Clinical Neurosciences, Clinical and Experimental Sciences Academic Unit, Faculty of Medicine, University of Southampton, Southampton General Hospital, Mailpoint 806, Southampton, SO16 6YD, UK.
Department of Cellular Pathology, University Hospital Southampton NHS Foundation Trust, Southampton, Southampton, SO16 6YD, UK.
J Neural Transm (Vienna). 2018 May;125(5):827-846. doi: 10.1007/s00702-017-1729-4. Epub 2017 May 17.

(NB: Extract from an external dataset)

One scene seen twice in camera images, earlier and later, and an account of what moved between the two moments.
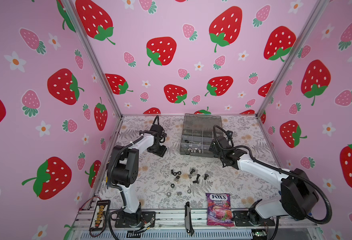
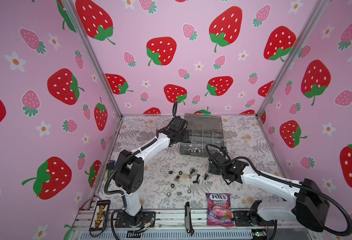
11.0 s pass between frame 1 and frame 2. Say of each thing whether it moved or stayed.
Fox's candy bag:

The mouse is one of the organisms most widely used as an animal model in biomedical research, due to the particular ease with which it can be handled and reproduced in laboratory. As a member of the mammalian class, mice share with humans many features regarding metabolic pathways, cell morphology and anatomy. However, important biological differences between mice and humans exist and must be taken into consideration when interpreting research results, to properly translate evidence from experimental studies into information that can be useful for human disease prevention and/or treatment. With respect to Alzheimer's disease (AD), much of the experimental information currently known about this disease has been gathered from studies using mainly mice as models. Therefore, it is notably important to fully characterise the differences between mice and humans regarding important aspects of the disease. It is now widely known that inflammation plays an important role in the development of AD, a role that is not only a response to the surrounding pathological environment, but rather seems to be strongly implicated in the aetiology of the disease as indicated by the genetic studies. This review highlights relevant differences in inflammation and in microglia, the innate immune cell of the brain, between mice and humans regarding genetics and morphology in normal ageing, and the relationship of microglia with AD-like pathology, the inflammatory profile, and cognition. We conclude that some noteworthy differences exist between mice and humans regarding microglial characteristics, in distribution, gene expression, and states of activation. This may have repercussions in the way that transgenic mice respond to, and influence, the AD-like pathology. However, despite these differences, human and mouse microglia also show similarities in morphology and behaviour, such that the mouse is a suitable model for studying the role of microglia, as long as these differences are taken into consideration when delineating new strategies to approach the study of neurodegenerative diseases.
老鼠是生物医学研究中最广泛使用的动物模型之一,因为它特别容易在实验室中处理和繁殖。作为哺乳动物的一员,老鼠在代谢途径、细胞形态和解剖结构等方面与人类有许多共同之处。然而,老鼠和人类之间存在着重要的生物学差异,在解释研究结果时必须考虑这些差异,以便将实验研究的证据正确地转化为对人类疾病预防和/或治疗有用的信息。
就阿尔茨海默病(AD)而言,目前关于这种疾病的大部分实验信息都是通过主要使用老鼠作为模型的研究收集的。因此,充分描述老鼠和人类在疾病的重要方面的差异是非常重要的。现在已经广泛认识到,炎症在 AD 的发展中起着重要作用,这种作用不仅是对周围病理环境的反应,而且似乎强烈地与疾病的病因学有关,这一点从遗传研究中可以看出。
本综述强调了在正常衰老过程中,老鼠和人类之间在炎症和小胶质细胞(大脑的先天免疫细胞)方面的遗传学和形态学方面的相关差异,以及小胶质细胞与 AD 样病理学、炎症特征和认知之间的关系。我们得出结论,在小胶质细胞的特征方面,老鼠和人类之间存在一些值得注意的差异,表现在分布、基因表达和激活状态上。这可能会对转基因老鼠对 AD 样病理学的反应和影响方式产生影响。然而,尽管存在这些差异,人类和老鼠的小胶质细胞在形态和行为上也存在相似之处,因此老鼠是研究小胶质细胞作用的合适模型,只要在制定新的策略来研究神经退行性疾病时考虑到这些差异。